Trumps „America First“ bedeutet Konfrontation

Mit seinem Konfrontationskurs will Trump seine Ankündigung des „America First“ durchsetzen. Gegen die multilaterale Ordnung der langwierig ausgehandelten internationalen Verträge setzt er den Führungsanspruch der USA. Er will nicht nur den Iran zwingen, seine Spielregeln zu akzeptieren. Auch die EU und China haben in dem Konflikt kaum etwas in der Hand. China kündigte zwar an, die US-Sanktionen nicht hinnehmen zu wollen, doch ist die Abwicklung von Handelsbeziehungen ohne Großbanken kaum möglich – und diese wären sofort im Visier der US-Strafmaßnahmen. Im schwelenden Handelsstreit hat Trump damit eine weitere Front eröffnet, auf die China vorerst keine Antwort hat.

Auch die EU steht hilflos am Seitenrand. Der deutsche Außenminister Heiko Maas war erfolglos nach Teheran gereist, um den Atomdeal zu retten. Auf die Ankündigung des Irans, das Atomprogramm wieder aufzunehmen, drohte er mit dessen internationaler Isolation. Damit reiht er sich ungewollt in die US-Front ein. Schon hat Mike Pompeo einen Aufruf gestartet, eine weltweite Koalition gegen den Iran zu bilden, um dessen Einfluss zurückzudrängen. Ein Vorgehen, das Erinnerungen an die „Koalition der Willigen“ gegen den Irak 2003 weckt.

Trump hat zwei Forderungen an den Iran gestellt: Ausstieg aus den Atomplänen und Stopp der „Terrorunterstützung“. Konkret geht es ihm um die Hisbollah im Libanon, die iranischen Proxytruppen in Syrien und dem Irak sowie die Huthi-Miliz im Jemen. Damit verlangt Trump nichts Geringeres, als dass der Iran auf seine Regionalmachtsansprüche verzichten soll.
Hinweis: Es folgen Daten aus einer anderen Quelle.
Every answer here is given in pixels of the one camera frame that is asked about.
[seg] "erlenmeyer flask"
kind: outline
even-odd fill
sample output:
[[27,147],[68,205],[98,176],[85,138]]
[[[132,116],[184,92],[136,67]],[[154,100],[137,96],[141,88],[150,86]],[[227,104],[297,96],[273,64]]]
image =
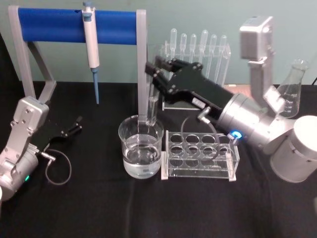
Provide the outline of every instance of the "erlenmeyer flask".
[[292,118],[298,113],[302,79],[307,69],[307,61],[302,59],[294,60],[287,78],[277,88],[281,96],[285,99],[284,111],[280,114],[286,118]]

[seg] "beaker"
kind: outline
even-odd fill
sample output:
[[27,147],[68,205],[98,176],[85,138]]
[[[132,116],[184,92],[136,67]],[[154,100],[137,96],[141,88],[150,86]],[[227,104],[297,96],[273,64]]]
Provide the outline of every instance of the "beaker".
[[292,118],[298,113],[302,79],[307,69],[307,61],[302,59],[294,60],[287,78],[277,88],[281,97],[285,99],[284,110],[280,113],[285,118]]
[[136,179],[147,179],[157,173],[161,164],[164,129],[159,121],[148,123],[145,116],[135,115],[119,126],[123,165]]

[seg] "black tablecloth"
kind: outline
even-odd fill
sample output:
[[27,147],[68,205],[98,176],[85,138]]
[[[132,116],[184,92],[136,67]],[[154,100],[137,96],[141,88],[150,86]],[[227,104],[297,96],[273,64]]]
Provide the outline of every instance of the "black tablecloth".
[[[0,148],[21,97],[21,85],[0,90]],[[71,159],[72,178],[64,186],[49,184],[47,161],[40,158],[30,179],[2,204],[0,238],[317,237],[317,173],[299,184],[282,181],[267,156],[243,143],[236,182],[161,181],[159,173],[147,180],[131,178],[123,167],[117,129],[136,114],[135,97],[134,84],[101,83],[97,107],[92,83],[58,83],[47,122],[34,140],[46,141],[82,116],[82,133],[62,148]],[[303,86],[299,116],[317,115],[316,103],[317,87]],[[165,129],[179,131],[186,116],[165,111],[158,117]],[[208,128],[190,119],[185,130]],[[53,170],[60,176],[67,172],[58,164]]]

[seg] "gray wall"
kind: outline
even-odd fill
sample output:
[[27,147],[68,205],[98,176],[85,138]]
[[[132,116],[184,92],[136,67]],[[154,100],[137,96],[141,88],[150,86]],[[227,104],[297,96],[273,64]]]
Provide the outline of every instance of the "gray wall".
[[[231,61],[226,83],[248,83],[247,62],[239,56],[239,27],[253,15],[274,16],[274,83],[286,77],[293,59],[314,58],[317,47],[316,0],[94,0],[97,9],[135,11],[146,9],[148,43],[162,44],[169,39],[171,28],[178,34],[196,33],[203,29],[210,34],[225,34],[231,45]],[[82,7],[81,0],[1,0],[0,31],[8,47],[15,68],[17,60],[9,27],[7,6],[72,8]],[[88,68],[85,44],[40,43],[57,81],[92,81]],[[134,46],[100,45],[100,81],[136,82],[136,48]],[[32,60],[34,80],[42,80]],[[312,67],[303,83],[311,83],[317,76]]]

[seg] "blue led light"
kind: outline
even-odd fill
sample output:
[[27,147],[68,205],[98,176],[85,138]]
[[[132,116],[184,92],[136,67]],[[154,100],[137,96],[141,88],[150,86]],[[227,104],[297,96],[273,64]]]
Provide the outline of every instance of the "blue led light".
[[240,132],[236,131],[236,130],[233,131],[233,132],[231,133],[231,135],[234,136],[234,137],[236,137],[236,138],[238,138],[238,139],[242,138],[242,134],[241,134]]

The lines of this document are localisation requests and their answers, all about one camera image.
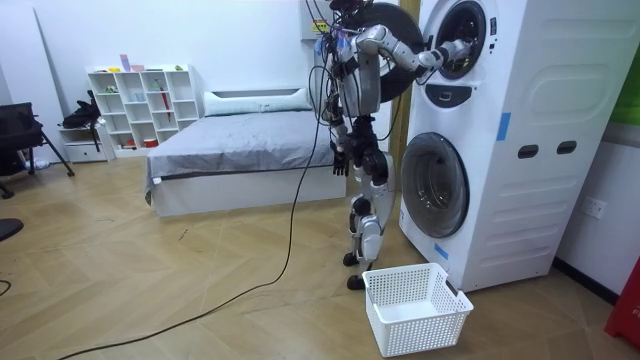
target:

Dies würde die Position der US-Verbündeten Israel und Saudi-Arabien stärken, die in der Region neue Offensiven starten könnten.

Auch wenn Trump behauptet, dass es ihm nicht um das Erdöl geht, so fordert er auch in dieser Frage eine Unterordnung Irans. 2018 sind die USA durch das Fracking mit 12,3 Millionen Barrel pro Tag zum größten Erdölproduzenten der Welt aufgestiegen. Dies gibt Trump überhaupt erst den Rückenwind, um die multilaterale Ordnung aufzukündigen. Das aufwändige Fracking-Verfahren ist erst bei einem Preis von 60 bis 70 US-Dollar pro Barrel rentabel. Daher ist Trump erpicht darauf, dass das OPEC-Kartell nicht mehr die Preise kontrollieren kann, sondern die USA den Ton angeben.

Die Aussichten: Krise im Iran oder Regime Change?

Trump will den Iran in seine unilaterale Ordnung zwingen, in der er allein die Bedingungen diktiert. Dies muss nicht unbedingt einen „Regime Change“ bedeuten, wie es die Hardliner in Washington wollen, insbesondere Außenminister Pompeo und Sicherheitsberater John Bolton. Allerdings hat die US-amerikanische Sanktionsmaschine eine eigene Dynamik gewonnen. Ein Ausstieg auf halbem Wege wird für Trump schwierig. Als er beschlossen hat, aus dem Atomabkommen auszusteigen, war dies auch die Entscheidung, die Verhältnisse in der Region neu zu verhandeln – was der Iran aber nicht akzeptieren kann, ohne seine Stellung als Regionalmacht zu verlieren. Dies wäre nur unter einem anderen, US-freundlichen Regime möglich.

Und so steht Trump vor seinem selbst geschaffenen Dilemma: Mit dem Ziel, die eigene Führungsmacht zu befestigen, hat er die alte multilaterale Ordnung zertrümmert, ohne dass er in der Lage wäre, seine eigene neue Ordnung durchzusetzen. Dies bringt das Risiko eines Krieges mit sich, den sich die USA weder moralisch noch finanziell leisten können. Der Iran droht dagegen in internationale Isolation zu geraten, was die gesellschaftlichen Spannungen weiter vertiefen würde.